11
votes

I'm trying to implement the recurrent neural network with numpy.

My current input and output designs are as follow:

x is of shape: (sequence length, batch size, input dimension)

h : (number of layers, number of directions, batch size, hidden size)

initial weight: (number of directions, 2 * hidden size, input size + hidden size)

weight: (number of layers -1, number of directions, hidden size, directions*hidden size + hidden size)

bias: (number of layers, number of directions, hidden size)

I have looked up pytorch API of RNN the as reference (https://pytorch.org/docs/stable/nn.html?highlight=rnn#torch.nn.RNN), but have slightly changed it to include initial weight as input. (output shapes are supposedly the same as in pytorch)

While it is running, I cannot determine whether it is behaving right, as I am inputting randomly generated numbers as input.

In particular, I am not so certain whether my input shapes are designed correctly.

Could any expert give me a guidance?

def rnn(xs, h, w0, w=None, b=None, num_layers=2, nonlinearity='tanh', dropout=0.0, bidirectional=False, training=True):
    num_directions = 2 if bidirectional else 1
    batch_size = xs.shape[1]
    input_size = xs.shape[2]
    hidden_size = h.shape[3]
    hn = []
    y = [None]*len(xs)

    for l in range(num_layers):
        for d in range(num_directions):
            if l==0 and d==0:
                wi = w0[d, :hidden_size,  :input_size].T
                wh = w0[d, hidden_size:,  input_size:].T
                wi = np.reshape(wi, (1,)+wi.shape)
                wh = np.reshape(wh, (1,)+wh.shape)
            else:
                wi = w[max(l-1,0), d, :,  :hidden_size].T
                wh = w[max(l-1,0), d, :,  hidden_size:].T
            for i,x in enumerate(xs):
                if l==0 and d==0:
                    ht = np.tanh(np.dot(x, wi) + np.dot(h[l, d], wh) + b[l, d][np.newaxis])
                    ht = np.reshape(ht,(batch_size, hidden_size)) #otherwise, shape is (bs,1,hs)
                else:
                    ht = np.tanh(np.dot(y[i], wi) + np.dot(h[l, d], wh) + b[l, d][np.newaxis])
                y[i] = ht
            hn.append(ht)
    y = np.asarray(y)
    y = np.reshape(y, y.shape+(1,))
    return np.asarray(y), np.asarray(hn)
1
If you are trying to determine if it is learning then you should use a dataset and see if it minimizes the objective. Basically the first step of debugging a model.David
@David any simple dummy data to test it on?ytrewq
You could check UCI, but a simple one might just be to see if it can learn addition (i.e. 1->2->3...)David
@David but how would it fit into the input design above? For example, if you were to learn addition, how should it fit into the x shape of (seq_len, batch_size, input_size) and what should the outcomes be like?ytrewq
Are you trying to implement an RNN without knowing what machine learning is or having even done a simple classifier first?David

1 Answers

1
votes

Regarding the shape, it probably makes sense if that's how PyTorch does it, but the Tensorflow way is a bit more intuitive - (batch_size, seq_length, input_size) - batch_size sequences of seq_length length where each element has input_size size. Both approaches can work, so I guess it's a matter of preferences.

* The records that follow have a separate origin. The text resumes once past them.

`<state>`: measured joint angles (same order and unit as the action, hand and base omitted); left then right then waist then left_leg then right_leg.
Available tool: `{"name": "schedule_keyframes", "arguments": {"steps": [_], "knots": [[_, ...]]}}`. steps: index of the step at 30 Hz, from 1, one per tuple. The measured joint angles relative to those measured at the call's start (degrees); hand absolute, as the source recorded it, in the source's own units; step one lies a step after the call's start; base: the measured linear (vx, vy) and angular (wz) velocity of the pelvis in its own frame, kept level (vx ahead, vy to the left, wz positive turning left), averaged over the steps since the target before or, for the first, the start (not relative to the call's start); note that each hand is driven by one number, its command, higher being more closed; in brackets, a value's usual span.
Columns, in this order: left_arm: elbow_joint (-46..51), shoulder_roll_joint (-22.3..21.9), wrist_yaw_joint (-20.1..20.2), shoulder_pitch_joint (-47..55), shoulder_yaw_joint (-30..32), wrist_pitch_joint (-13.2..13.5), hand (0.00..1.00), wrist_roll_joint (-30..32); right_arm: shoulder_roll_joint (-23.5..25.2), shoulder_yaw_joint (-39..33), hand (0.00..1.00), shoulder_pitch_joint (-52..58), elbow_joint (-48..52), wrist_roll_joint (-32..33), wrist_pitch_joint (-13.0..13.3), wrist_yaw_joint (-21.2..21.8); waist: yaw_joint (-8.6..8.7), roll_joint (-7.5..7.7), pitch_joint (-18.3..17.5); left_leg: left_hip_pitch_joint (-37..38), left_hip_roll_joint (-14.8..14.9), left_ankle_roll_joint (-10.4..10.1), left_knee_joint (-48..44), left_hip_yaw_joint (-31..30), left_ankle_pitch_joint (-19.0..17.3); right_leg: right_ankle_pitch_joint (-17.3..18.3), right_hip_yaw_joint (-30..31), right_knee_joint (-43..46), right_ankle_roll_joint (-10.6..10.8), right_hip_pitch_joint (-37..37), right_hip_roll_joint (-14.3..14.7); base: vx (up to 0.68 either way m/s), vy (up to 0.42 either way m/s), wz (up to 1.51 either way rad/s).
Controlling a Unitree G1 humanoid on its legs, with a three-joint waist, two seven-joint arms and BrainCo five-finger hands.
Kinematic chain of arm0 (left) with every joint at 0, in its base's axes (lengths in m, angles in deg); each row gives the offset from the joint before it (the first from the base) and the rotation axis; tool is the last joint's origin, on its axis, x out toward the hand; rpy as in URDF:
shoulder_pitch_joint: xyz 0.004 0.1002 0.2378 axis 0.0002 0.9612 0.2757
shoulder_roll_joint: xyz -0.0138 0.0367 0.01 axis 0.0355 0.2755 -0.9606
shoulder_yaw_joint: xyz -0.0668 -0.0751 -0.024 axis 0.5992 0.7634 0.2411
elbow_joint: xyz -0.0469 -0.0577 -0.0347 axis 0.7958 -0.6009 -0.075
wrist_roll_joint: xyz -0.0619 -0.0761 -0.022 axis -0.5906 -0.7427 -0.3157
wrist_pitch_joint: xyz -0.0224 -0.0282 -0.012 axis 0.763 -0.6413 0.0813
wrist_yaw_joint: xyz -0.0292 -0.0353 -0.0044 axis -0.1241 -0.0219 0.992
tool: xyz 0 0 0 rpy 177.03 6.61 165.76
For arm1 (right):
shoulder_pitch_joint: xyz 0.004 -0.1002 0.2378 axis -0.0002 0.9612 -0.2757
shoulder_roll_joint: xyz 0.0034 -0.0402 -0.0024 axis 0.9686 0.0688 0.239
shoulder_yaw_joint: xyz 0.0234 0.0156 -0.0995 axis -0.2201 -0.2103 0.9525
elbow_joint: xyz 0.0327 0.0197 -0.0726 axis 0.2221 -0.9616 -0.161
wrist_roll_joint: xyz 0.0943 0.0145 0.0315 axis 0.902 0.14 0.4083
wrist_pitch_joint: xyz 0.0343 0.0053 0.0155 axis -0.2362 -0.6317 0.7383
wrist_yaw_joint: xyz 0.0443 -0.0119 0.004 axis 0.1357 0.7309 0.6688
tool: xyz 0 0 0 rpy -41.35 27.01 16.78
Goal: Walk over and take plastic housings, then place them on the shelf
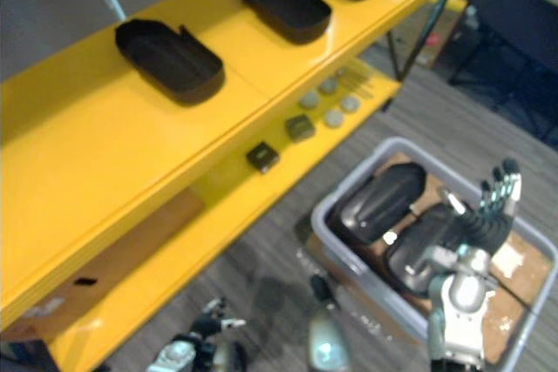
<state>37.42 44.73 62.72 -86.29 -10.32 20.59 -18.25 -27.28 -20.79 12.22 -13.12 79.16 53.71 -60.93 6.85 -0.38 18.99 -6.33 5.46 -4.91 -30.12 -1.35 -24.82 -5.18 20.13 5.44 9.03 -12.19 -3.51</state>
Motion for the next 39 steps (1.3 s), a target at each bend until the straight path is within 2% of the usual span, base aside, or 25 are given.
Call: {"name": "schedule_keyframes", "arguments": {"steps": [2,4,6,7,9,10,11,14,16,17,18,20,21,22,23,24,25,27,28,29,32,34,39], "knots": [[0.32,-0.03,0.34,-1.44,0.22,1.52,0.00,1.57,0.18,1.59,0.00,-1.91,-1.47,-0.05,0.01,-0.85,-1.03,-0.16,2.09,-0.53,0.73,-0.55,-3.70,-2.03,-1.21,0.04,-0.67,3.66,0.02,-0.48,1.36,0.01,0.026,0.15],[2.84,0.13,0.77,-2.89,0.19,2.76,0.00,5.36,2.05,1.95,0.00,-1.28,-1.58,-0.03,0.09,-2.98,-1.66,-0.43,4.40,-1.96,1.60,0.10,-9.62,-2.90,-4.12,0.41,-1.09,10.28,-0.04,-2.55,3.50,-0.13,0.086,-0.01],[5.47,0.10,1.75,-2.99,0.18,2.38,0.00,5.26,4.59,2.14,0.00,1.46,-0.43,-0.05,0.36,-3.41,-2.00,-0.20,6.00,-2.10,1.84,1.15,-13.34,-1.79,-6.13,0.42,-1.21,13.21,-0.09,-2.97,4.21,-0.18,0.130,-0.34],[7.45,0.03,2.67,-2.70,0.16,1.73,0.00,5.22,6.75,2.20,0.00,5.41,1.69,-0.04,0.75,-2.90,-3.05,0.13,6.61,-1.76,1.91,2.19,-16.33,0.32,-7.63,0.33,-1.90,14.27,-0.11,-3.04,4.28,-0.26,0.168,-0.82],[9.34,-0.34,2.96,-1.95,0.44,-0.19,0.00,4.95,8.43,2.50,0.00,9.94,5.04,-0.09,0.99,-0.57,-3.77,0.66,6.84,-1.63,2.27,4.44,-17.78,4.10,-8.39,-3.93,-6.21,11.35,-0.92,-2.86,2.38,-0.30,0.172,-1.08],[9.59,-0.72,2.86,-1.33,1.54,-1.14,0.00,4.71,8.45,2.69,0.00,11.35,6.17,-0.16,1.19,1.14,-4.44,0.83,6.79,-1.68,2.99,6.03,-16.94,7.59,-7.50,-5.90,-10.28,12.17,-2.18,-4.11,1.67,-0.31,0.168,-1.15],[9.40,-0.66,2.68,-0.44,2.69,-2.58,0.00,4.67,8.41,2.62,0.00,12.07,6.76,-0.17,1.44,2.16,-4.41,1.30,6.65,-1.40,3.06,6.97,-15.37,10.10,-6.06,-2.79,-15.16,18.31,-2.87,-5.26,0.32,-0.28,0.163,-1.08],[9.52,-0.07,2.45,1.77,5.08,-2.85,0.00,4.66,8.22,3.49,0.00,11.16,7.12,-1.68,2.68,2.81,-4.85,1.14,6.62,-0.57,4.20,7.79,-10.92,13.58,-2.24,2.22,-20.30,28.90,-5.68,-4.70,-2.07,-0.19,0.089,-0.78],[9.29,1.21,2.48,3.68,9.24,-2.51,0.00,4.01,6.94,5.14,0.00,7.78,7.08,-3.46,2.42,2.09,-6.75,1.22,6.58,-0.64,6.30,7.35,-6.60,16.75,1.52,5.94,-22.76,34.96,-8.76,-2.21,-5.13,-0.17,-0.022,-0.84],[9.43,1.44,2.42,3.96,10.66,-2.19,0.00,4.08,6.30,5.13,0.00,6.85,7.07,-4.25,2.25,1.54,-7.50,1.22,6.58,-0.64,6.83,7.19,-5.68,17.62,2.32,6.30,-23.55,35.26,-9.28,-1.21,-6.18,-0.16,-0.073,-0.97],[9.14,2.32,2.43,5.07,13.44,-1.55,0.00,4.08,4.59,5.19,0.00,3.94,7.01,-5.71,1.21,-0.07,-8.65,1.64,6.35,-0.66,7.91,6.49,-3.63,19.61,3.85,6.50,-24.99,34.69,-9.56,1.41,-8.66,-0.15,-0.113,-0.80],[8.40,3.99,2.54,7.87,15.29,-0.95,0.00,4.07,3.49,5.18,0.00,1.35,7.00,-6.86,-0.49,-1.84,-9.60,2.52,5.84,-0.95,8.18,5.85,-2.21,21.30,4.38,6.19,-25.07,31.44,-9.73,3.25,-10.65,-0.14,-0.151,-0.85],[6.95,4.71,2.62,10.20,16.57,-0.61,0.00,2.58,2.48,4.89,0.00,0.10,7.21,-7.58,-1.78,-3.50,-9.66,3.62,5.20,-2.24,8.36,4.40,-2.30,21.32,4.19,3.43,-25.71,26.17,-10.24,4.80,-11.62,-0.12,-0.228,-0.77],[5.80,4.88,2.77,11.32,17.86,-0.36,0.00,1.90,1.36,4.56,0.00,-0.36,7.10,-8.03,-3.27,-4.78,-10.10,4.20,4.86,-3.80,8.66,3.01,-2.66,20.56,4.24,3.10,-27.23,21.65,-7.88,5.53,-11.31,-0.11,-0.217,-0.62],[5.04,4.97,2.79,11.61,18.10,-0.34,0.00,1.83,0.84,4.51,0.00,-0.50,6.98,-8.04,-4.23,-5.12,-10.51,3.89,5.04,-4.15,8.64,2.26,-2.32,19.89,4.41,3.49,-28.32,20.12,-7.23,5.58,-11.07,-0.08,-0.183,-0.81],[4.21,4.20,2.86,12.57,18.49,-0.27,0.00,0.67,0.19,4.43,0.00,-0.87,6.88,-8.04,-5.99,-6.09,-11.40,3.57,5.23,-4.62,8.19,1.22,-1.77,18.13,5.86,4.59,-30.23,17.21,-5.44,5.58,-10.23,-0.02,-0.151,-0.90],[4.14,3.56,2.90,13.33,18.91,-0.22,0.00,-0.01,0.15,3.98,0.00,-0.84,6.61,-7.97,-7.09,-6.70,-11.62,3.84,5.29,-5.29,7.92,1.43,-2.18,17.69,6.87,7.02,-31.50,15.06,-1.92,6.08,-10.35,-0.01,-0.179,-0.81],[4.19,2.59,2.87,12.89,19.40,0.08,0.00,-0.34,-0.25,2.24,0.00,-1.18,5.26,-7.29,-7.63,-7.38,-10.95,3.76,5.56,-6.75,7.92,1.06,-3.37,17.50,7.21,9.86,-31.62,13.63,1.07,5.69,-10.46,0.01,-0.202,-0.48],[4.23,1.32,2.78,12.20,19.58,0.78,0.00,-2.13,-1.27,0.89,0.00,-3.15,2.62,-6.61,-8.70,-7.90,-10.46,2.49,6.37,-7.63,8.46,0.48,-3.75,16.61,7.84,10.60,-30.80,13.65,1.31,3.99,-9.31,0.00,-0.200,-0.54],[4.20,0.62,2.82,11.88,19.55,1.51,0.00,-3.44,-1.54,0.13,0.00,-3.83,1.58,-6.30,-9.23,-8.45,-9.80,2.09,6.73,-7.78,8.53,0.07,-3.10,16.15,8.33,10.58,-30.50,13.65,1.25,3.17,-8.90,-0.02,-0.209,-0.53],[4.22,-0.52,2.64,11.83,19.66,3.03,0.00,-6.32,-1.78,-1.24,0.00,-5.47,-1.57,-4.95,-9.77,-10.11,-9.42,2.04,6.91,-7.71,8.47,-0.95,-0.44,15.37,9.27,9.78,-27.56,13.68,0.13,-0.32,-7.27,-0.03,-0.109,-0.60],[4.17,-0.57,2.35,11.83,19.53,3.57,0.00,-7.17,-2.37,-2.95,0.00,-8.42,-5.03,-3.02,-10.42,-11.63,-9.32,2.28,7.13,-7.77,7.27,-1.66,1.34,14.27,9.70,9.02,-25.93,13.68,-0.17,-2.99,-7.12,-0.04,-0.049,-0.57],[3.92,-0.42,1.74,11.58,17.33,3.86,0.00,-7.34,-7.15,-5.65,0.00,-16.91,-20.79,2.86,-14.14,-12.28,-9.23,1.64,7.73,-8.15,3.77,-0.97,3.74,11.89,11.06,7.16,-24.94,12.46,0.45,-4.27,-8.97,-0.05,0.021,-0.07]]}}
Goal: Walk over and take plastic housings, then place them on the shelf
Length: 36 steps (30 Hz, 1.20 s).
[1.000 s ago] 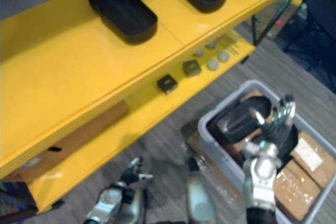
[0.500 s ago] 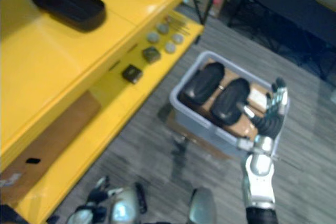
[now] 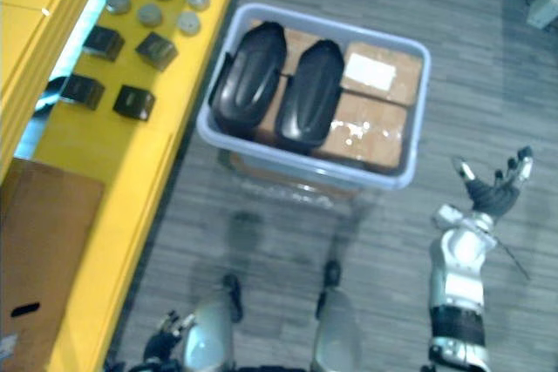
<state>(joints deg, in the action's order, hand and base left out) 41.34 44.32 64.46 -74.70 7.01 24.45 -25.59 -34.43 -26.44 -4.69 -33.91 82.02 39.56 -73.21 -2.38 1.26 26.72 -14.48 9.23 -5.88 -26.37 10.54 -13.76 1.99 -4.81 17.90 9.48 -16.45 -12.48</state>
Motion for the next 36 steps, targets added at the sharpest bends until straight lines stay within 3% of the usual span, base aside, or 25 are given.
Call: {"name": "schedule_keyframes", "arguments": {"steps": [2,7,12,15,16,19,26,31,36], "knots": [[-0.58,-0.01,0.13,-0.64,-0.88,0.06,0.00,-1.96,-4.10,-0.05,0.00,-5.50,-7.15,1.68,-0.70,0.06,-0.39,-1.09,0.42,-1.65,-1.47,0.16,-0.09,-2.22,0.24,-1.18,-0.13,-0.86,0.45,-0.80,-0.83,-0.09,0.059,0.18],[-4.37,-1.04,1.18,-4.19,-3.40,0.57,0.00,-3.99,-14.44,3.32,0.00,-22.84,-20.22,2.31,-1.49,-0.01,-2.91,-5.89,3.01,-6.42,-4.86,1.81,-0.70,-4.37,1.91,-6.00,-1.94,-5.84,1.42,-1.69,-3.50,-0.11,0.081,0.23],[-4.39,-1.55,2.87,-4.60,-5.36,0.96,0.00,-4.46,-16.59,7.80,0.00,-30.83,-23.96,2.17,-2.36,-0.04,-4.87,-8.58,3.72,-10.00,-6.82,2.36,-2.39,-7.19,2.32,-7.45,-4.59,-7.28,1.73,-2.44,-4.98,-0.07,0.076,0.24],[-5.48,-1.33,3.61,-4.89,-6.81,1.16,0.00,-6.03,-17.28,9.54,0.00,-32.96,-25.62,2.15,-2.37,0.14,-5.22,-8.91,3.72,-11.72,-7.88,2.56,-2.41,-8.48,2.93,-7.67,-6.23,-7.34,1.84,-2.97,-5.88,-0.02,0.039,0.27],[-6.24,-1.36,3.89,-5.12,-6.85,1.26,0.00,-6.07,-17.67,9.61,0.00,-33.40,-25.91,2.13,-2.54,0.27,-6.07,-9.13,3.83,-11.87,-8.10,2.58,-2.51,-8.54,2.94,-7.70,-6.26,-7.15,1.86,-3.20,-6.11,0.01,0.030,0.10],[-6.62,-1.62,4.28,-5.45,-8.26,1.21,0.00,-6.47,-19.00,11.44,0.00,-35.48,-26.00,1.66,-3.94,0.76,-6.61,-10.34,3.81,-12.58,-9.36,2.57,-3.25,-11.21,2.93,-7.71,-7.01,-6.23,1.87,-3.45,-6.75,0.01,0.027,0.09],[-7.15,-1.39,5.66,-5.56,-10.24,0.98,0.00,-8.75,-19.20,13.46,0.00,-37.13,-29.52,0.94,-6.84,1.32,-7.78,-10.59,3.66,-12.80,-10.16,2.57,-3.45,-12.04,2.93,-7.71,-7.90,-5.63,1.89,-3.46,-7.50,-0.02,0.009,0.04],[-10.48,-2.45,6.44,-6.10,-11.84,0.82,0.00,-10.29,-20.73,15.81,0.00,-39.24,-32.64,0.40,-9.57,1.20,-8.82,-13.34,1.81,-13.62,-10.43,2.52,-3.12,-13.10,3.37,-7.58,-9.23,-5.57,1.72,-3.50,-7.71,-0.03,-0.005,0.11],[-12.23,-3.23,7.61,-6.08,-13.58,0.79,0.00,-10.95,-21.48,17.66,0.00,-41.67,-35.05,0.37,-12.65,-0.09,-9.69,-14.86,0.75,-13.42,-10.43,2.46,-2.24,-13.21,3.98,-7.57,-9.33,-5.53,1.71,-3.61,-7.85,0.00,-0.007,0.01]]}}
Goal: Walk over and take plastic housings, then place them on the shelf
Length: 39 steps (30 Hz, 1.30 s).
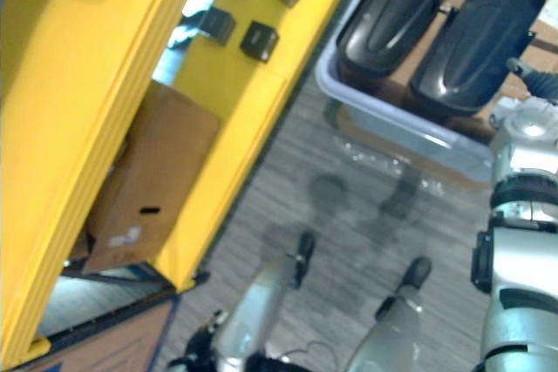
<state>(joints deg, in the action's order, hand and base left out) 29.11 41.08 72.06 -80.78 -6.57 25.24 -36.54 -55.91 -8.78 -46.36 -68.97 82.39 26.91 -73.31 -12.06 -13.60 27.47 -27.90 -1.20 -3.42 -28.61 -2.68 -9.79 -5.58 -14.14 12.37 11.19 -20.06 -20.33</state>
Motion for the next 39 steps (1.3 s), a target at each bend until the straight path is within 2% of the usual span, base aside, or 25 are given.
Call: {"name": "schedule_keyframes", "arguments": {"steps": [10,12,15,16,20,22,23,25,26,28,31,36,39], "knots": [[-1.10,-0.51,1.49,-0.09,-2.20,0.02,0.00,-2.07,-2.14,0.54,0.00,-1.58,-4.53,-1.19,-3.92,-0.73,-1.68,-1.50,-1.07,-0.20,-0.45,0.09,0.11,-0.46,0.11,0.72,-0.50,1.05,-0.11,-0.12,-0.72,-0.01,-0.001,0.03],[-1.26,-0.54,1.93,-0.11,-2.30,0.02,0.00,-2.18,-2.80,2.11,0.00,-2.09,-5.05,-1.68,-5.73,-0.70,-1.83,-1.69,-1.20,-0.30,-0.43,0.08,0.12,-0.90,0.12,1.05,-1.15,1.38,-0.20,-0.07,-0.74,-0.01,-0.020,0.09],[-2.07,-0.92,2.33,-0.51,-2.51,0.03,0.00,-2.34,-3.58,2.73,0.00,-3.03,-6.86,-5.95,-9.37,-0.72,-2.50,-2.29,-1.64,-0.42,-0.42,0.05,0.18,-1.26,0.13,1.51,-1.51,1.81,-0.26,-0.13,-0.75,0.00,-0.020,0.07],[-2.32,-0.98,2.36,-0.66,-2.93,0.03,0.00,-2.41,-3.96,2.76,1.00,-3.13,-7.03,-6.96,-10.66,-0.82,-2.88,-2.56,-1.84,-0.42,-0.43,0.05,0.19,-1.38,0.13,1.68,-1.59,2.04,-0.24,-0.15,-0.77,0.02,-0.017,0.04],[-2.87,-0.93,2.46,-0.69,-4.38,0.11,0.00,-4.09,-4.28,3.78,1.00,-4.06,-7.86,-11.52,-13.91,-0.37,-3.27,-2.75,-1.98,-0.21,-0.51,0.02,0.28,-1.49,0.15,2.34,-1.69,2.85,-0.06,-0.24,-1.01,0.02,-0.019,0.04],[-2.86,-0.92,2.51,-0.70,-4.54,0.10,0.00,-4.39,-5.21,4.93,1.00,-5.06,-8.93,-17.71,-17.30,0.42,-3.59,-2.77,-2.00,-0.17,-0.53,0.02,0.43,-1.49,0.16,2.46,-1.69,3.14,-0.10,-0.41,-1.09,0.00,0.000,0.00],[-2.86,-0.93,2.51,-0.70,-4.56,0.09,0.00,-4.41,-5.47,5.13,1.00,-5.12,-9.07,-19.24,-18.00,0.67,-3.69,-2.78,-2.00,-0.14,-0.54,-0.01,0.51,-1.49,0.18,2.49,-1.69,3.14,-0.10,-0.42,-1.11,0.00,0.000,0.00],[-2.86,-0.92,2.51,-0.70,-4.68,0.04,0.00,-4.51,-5.76,7.28,1.00,-5.34,-9.81,-30.45,-21.05,3.47,-3.81,-2.83,-2.04,0.03,-0.60,-0.09,1.00,-1.51,0.29,2.68,-1.78,3.21,-0.07,-0.41,-1.23,0.00,0.000,0.00],[-2.86,-0.92,2.50,-0.70,-4.77,0.03,0.00,-4.52,-5.80,8.03,1.00,-5.41,-10.04,-32.34,-21.63,4.13,-3.87,-2.90,-2.09,0.11,-0.62,-0.11,1.04,-1.52,0.34,2.73,-1.81,3.24,-0.10,-0.41,-1.27,0.00,0.000,0.00],[-2.85,-0.92,2.36,-0.77,-6.03,0.01,0.00,-4.76,-6.10,9.89,1.00,-5.91,-11.08,-38.95,-24.81,6.83,-4.35,-3.52,-2.56,0.59,-0.63,-0.13,1.32,-1.57,0.38,3.01,-1.93,3.54,-0.27,-0.19,-1.37,0.00,0.000,0.00],[-2.64,-0.94,2.32,-0.78,-6.85,-0.01,0.00,-4.79,-6.51,12.03,1.00,-6.44,-11.46,-44.99,-27.76,9.80,-4.55,-4.02,-2.93,0.98,-0.67,-0.30,2.12,-1.91,0.75,3.18,-2.99,3.66,-0.50,0.21,-1.58,0.00,-0.021,0.07],[-1.26,-0.62,2.22,-0.71,-7.31,0.13,0.00,-4.79,-6.66,14.23,1.00,-7.06,-12.80,-53.27,-30.75,14.11,-4.59,-4.01,-2.93,0.99,-0.65,-0.43,2.29,-2.36,0.93,3.34,-3.35,3.91,-0.70,0.29,-1.53,-0.01,-0.016,0.04],[1.26,0.35,2.15,-0.46,-8.40,1.11,0.00,-4.79,-7.14,14.48,1.00,-7.10,-13.37,-55.70,-31.05,16.12,-4.43,-4.00,-2.92,1.03,-0.65,-0.43,2.13,-2.60,0.93,3.35,-3.73,3.91,-0.73,0.64,-1.52,-0.01,-0.006,0.04]]}}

To see whether your rnn is behaving appropriately, I'd just print the hidden state at each time step, run it on some small random data (e.g. 5 vectors, 3 elements each) and compare the results with your manual calculations.

Looking at your code, I'm unsure if it does what it's supposed to, but instead of doing this on your own based on an existing API, I'd recommend you read and try to replicate this awesome tutorial from wildml (in part 2 there's a pure numpy implementation).